● **WHAT THE TASK ASKS**
This exercise needs the listing below duplicated exactly.

====

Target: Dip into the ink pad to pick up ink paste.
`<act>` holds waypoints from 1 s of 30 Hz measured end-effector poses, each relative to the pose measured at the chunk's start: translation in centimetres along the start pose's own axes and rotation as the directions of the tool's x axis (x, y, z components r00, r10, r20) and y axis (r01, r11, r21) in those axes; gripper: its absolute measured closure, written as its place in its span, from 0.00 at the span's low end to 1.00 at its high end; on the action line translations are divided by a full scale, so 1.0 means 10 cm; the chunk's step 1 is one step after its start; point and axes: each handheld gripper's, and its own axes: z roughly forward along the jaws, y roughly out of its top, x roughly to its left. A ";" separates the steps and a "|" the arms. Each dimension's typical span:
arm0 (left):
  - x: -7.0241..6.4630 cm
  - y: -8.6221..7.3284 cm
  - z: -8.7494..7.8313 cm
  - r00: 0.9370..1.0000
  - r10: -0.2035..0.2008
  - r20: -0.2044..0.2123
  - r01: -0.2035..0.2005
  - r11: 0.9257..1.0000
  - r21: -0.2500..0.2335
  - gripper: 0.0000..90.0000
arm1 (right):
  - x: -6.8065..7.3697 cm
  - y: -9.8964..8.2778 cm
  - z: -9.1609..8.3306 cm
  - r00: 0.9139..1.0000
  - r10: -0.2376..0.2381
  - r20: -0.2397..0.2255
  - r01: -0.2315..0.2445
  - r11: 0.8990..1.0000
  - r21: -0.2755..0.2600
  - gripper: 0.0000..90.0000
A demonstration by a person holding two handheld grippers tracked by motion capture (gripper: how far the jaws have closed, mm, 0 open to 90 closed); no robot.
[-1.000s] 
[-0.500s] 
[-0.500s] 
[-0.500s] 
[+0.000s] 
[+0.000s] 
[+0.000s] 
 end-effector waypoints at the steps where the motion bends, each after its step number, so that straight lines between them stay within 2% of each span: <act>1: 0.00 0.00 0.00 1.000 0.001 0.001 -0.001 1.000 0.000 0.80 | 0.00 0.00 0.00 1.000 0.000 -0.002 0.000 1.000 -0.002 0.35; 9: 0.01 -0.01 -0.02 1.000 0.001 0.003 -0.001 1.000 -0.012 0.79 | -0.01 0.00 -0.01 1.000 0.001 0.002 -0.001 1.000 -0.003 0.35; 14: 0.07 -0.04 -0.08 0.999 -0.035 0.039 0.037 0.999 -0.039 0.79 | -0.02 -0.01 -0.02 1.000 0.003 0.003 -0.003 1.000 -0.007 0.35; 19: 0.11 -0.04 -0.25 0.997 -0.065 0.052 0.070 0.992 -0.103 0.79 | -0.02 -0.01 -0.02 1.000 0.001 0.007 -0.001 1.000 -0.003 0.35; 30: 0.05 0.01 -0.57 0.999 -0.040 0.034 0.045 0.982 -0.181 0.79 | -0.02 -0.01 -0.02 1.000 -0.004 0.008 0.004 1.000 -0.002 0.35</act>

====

● **SOLUTION FOR THIS EXERCISE**
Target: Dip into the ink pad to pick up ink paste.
`<act>` holds waypoints from 1 s of 30 Hz measured end-effector poses, each relative to the pose measured at the chunk's start: translation in centimetres along the start pose's own axes and rotation as the directions of the tool's x axis (x, y, z components r00, r10, r20) and y axis (r01, r11, r21) in those axes; gripper: its absolute measured closure, written as its place in its span, from 0.00 at the span's low end to 1.00 at its high end; on the action line translations are divided by a full scale, so 1.0 means 10 cm; the chunk's step 1 is one step after its start; point and axes: each handheld gripper's, and its own axes: z roughly forward along the jaws, y roughly out of its top, x roughly to its left. A ";" separates the steps and a "|" the arms. Each dimension's typical span:
arm0 (left):
  - x: -7.0241..6.4630 cm
  - y: -8.6221..7.3284 cm
  - z: -8.7494..7.8313 cm
  - r00: 0.9370..1.0000
  - r10: -0.2035..0.2008
  - r20: -0.2044..0.2123
  - r01: -0.2035..0.2005
  - r11: 0.9257..1.0000
  - r21: -0.2500..0.2335
  - gripper: 0.0000..90.0000
arm1 (right):
  - x: -6.8065..7.3697 cm
  - y: -9.8964..8.2778 cm
  - z: -9.1609..8.3306 cm
  - r00: 0.9139..1.0000
  - r10: -0.2376..0.2381
  - r20: -0.2397..0.2255
  - r01: -0.2315..0.2445
  - r11: 0.8990..1.0000
  - r21: -0.2755..0.2600
  - gripper: 0.0000..90.0000
A demonstration by a person holding two handheld grippers tracked by motion capture (gripper: how far the jaws have closed, mm, 0 open to 90 closed); no robot.
[-1.000s] 
[-0.500s] 
[-0.500s] 
[-0.500s] 
[+0.000s] 
[+0.000s] 
[+0.000s] 
 end-effector waypoints at the steps where the motion bends, each after its step number, so that straight lines between them stay within 2% of each span: <act>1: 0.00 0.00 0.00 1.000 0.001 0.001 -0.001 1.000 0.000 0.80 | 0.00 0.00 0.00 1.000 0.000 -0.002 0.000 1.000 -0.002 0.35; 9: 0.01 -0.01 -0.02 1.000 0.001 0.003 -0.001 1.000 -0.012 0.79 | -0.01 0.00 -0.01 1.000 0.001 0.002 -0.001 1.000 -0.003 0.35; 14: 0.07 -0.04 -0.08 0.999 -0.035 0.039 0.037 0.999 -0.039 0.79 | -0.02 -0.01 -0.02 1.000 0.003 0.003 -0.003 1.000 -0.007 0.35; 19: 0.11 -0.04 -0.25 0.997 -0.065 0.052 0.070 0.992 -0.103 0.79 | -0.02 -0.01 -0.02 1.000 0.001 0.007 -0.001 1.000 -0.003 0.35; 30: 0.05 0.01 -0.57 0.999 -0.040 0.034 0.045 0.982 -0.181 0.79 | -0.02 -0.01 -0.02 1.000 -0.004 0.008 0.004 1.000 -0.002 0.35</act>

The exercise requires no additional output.